HHS will devote massive departmental resources toward the development of a flu vaccine platform co-owned by Taubenberger in the hopes it will provide broad protection against multiple strains of pandemic-capable flu viruses, the department announced earlier this month.
HHS has dubbed the initiative “Generation Gold Standard.”
The money has been rejiggered from a $5 billion investment by the Biomedical Advanced Research and Development Authority (BARDA) and NIAID in next generation COVID-19 vaccines announced in 2023.
The vaccine prototypes — blandly named “BPL-1357” and “BPL-24910” — are BPL-inactivated whole-virus vaccines, a technology that has been in use since the 1950s. “BPL” stands for beta-propiolactone, a chemical used in vaccines to inactivate viruses, destroying their infectivity while retaining their ability to provoke an immune response.
Taubenberger holds two patents titled “Broadly Protective Inactivated Influenza Virus Vaccine.”
The new investment builds on the research of Taubenberger and his longtime collaborator Matthew J. Memoli, Bhattacharya’s principal deputy.
HHS said in its statement announcing Generation Gold Standard that the investment has “freedom from commercial conflicts of interest.”
But there’s another apparent conflict of interest: Should the vaccine prove safe and effective, Taubenberger could earn up to $150,000 annually and additional funds for his lab, per an investigation into NIH royalty payment rules by OTB.
NIH insists firewalls prevent the undue influence of patent holders on grant-making decisions but with few specifics.

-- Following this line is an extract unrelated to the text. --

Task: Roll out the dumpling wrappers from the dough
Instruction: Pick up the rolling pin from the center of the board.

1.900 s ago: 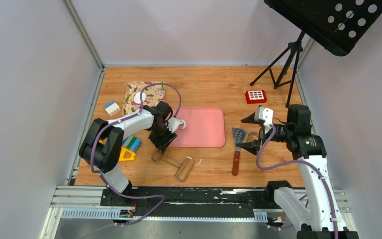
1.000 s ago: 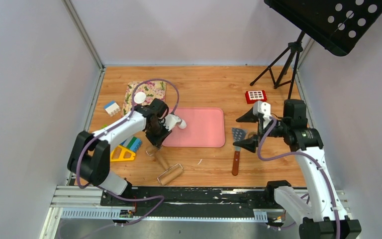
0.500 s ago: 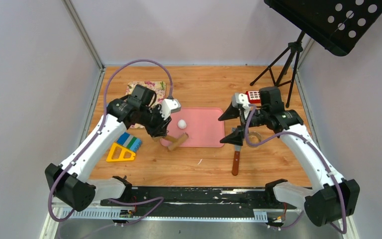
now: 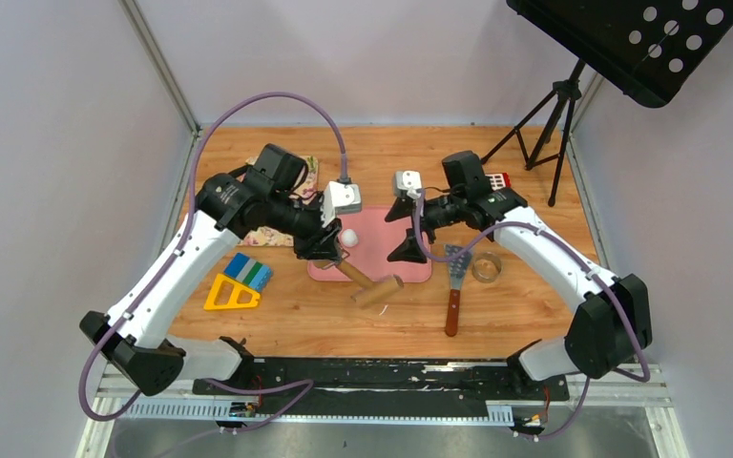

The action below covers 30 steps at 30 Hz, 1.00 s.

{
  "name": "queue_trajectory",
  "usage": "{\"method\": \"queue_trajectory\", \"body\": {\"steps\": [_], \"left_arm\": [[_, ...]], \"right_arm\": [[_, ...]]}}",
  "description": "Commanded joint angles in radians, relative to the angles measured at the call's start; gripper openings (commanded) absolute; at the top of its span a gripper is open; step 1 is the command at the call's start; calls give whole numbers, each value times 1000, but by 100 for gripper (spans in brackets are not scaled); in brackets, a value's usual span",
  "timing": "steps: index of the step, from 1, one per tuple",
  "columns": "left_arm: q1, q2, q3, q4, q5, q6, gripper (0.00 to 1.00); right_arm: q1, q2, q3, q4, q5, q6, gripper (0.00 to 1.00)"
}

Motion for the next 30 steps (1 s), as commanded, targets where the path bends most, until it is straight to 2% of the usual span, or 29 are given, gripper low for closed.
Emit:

Then-NIH Acting Director Lawrence Tabak could not precisely describe the firewalls when pressed by congressional Republicans in May 2022, according to an August 2023 OTB investigation.
Some scientists criticize the surge in HHS resources toward a decades-old technology, according to press reports.
The investment is a major career milestone for Taubenberger, a Fauci-aligned expert who has not only survived but thrived in a department now led by self-declared “renegades” like Kennedy.
The success comes despite a career and declared worldview starkly at odds with the renegade ethos of his bosses.
“My wife bought me a mug that says ‘my medical degree is worth more than your Google search,’” Taubenberger said in the 2022 podcast interview.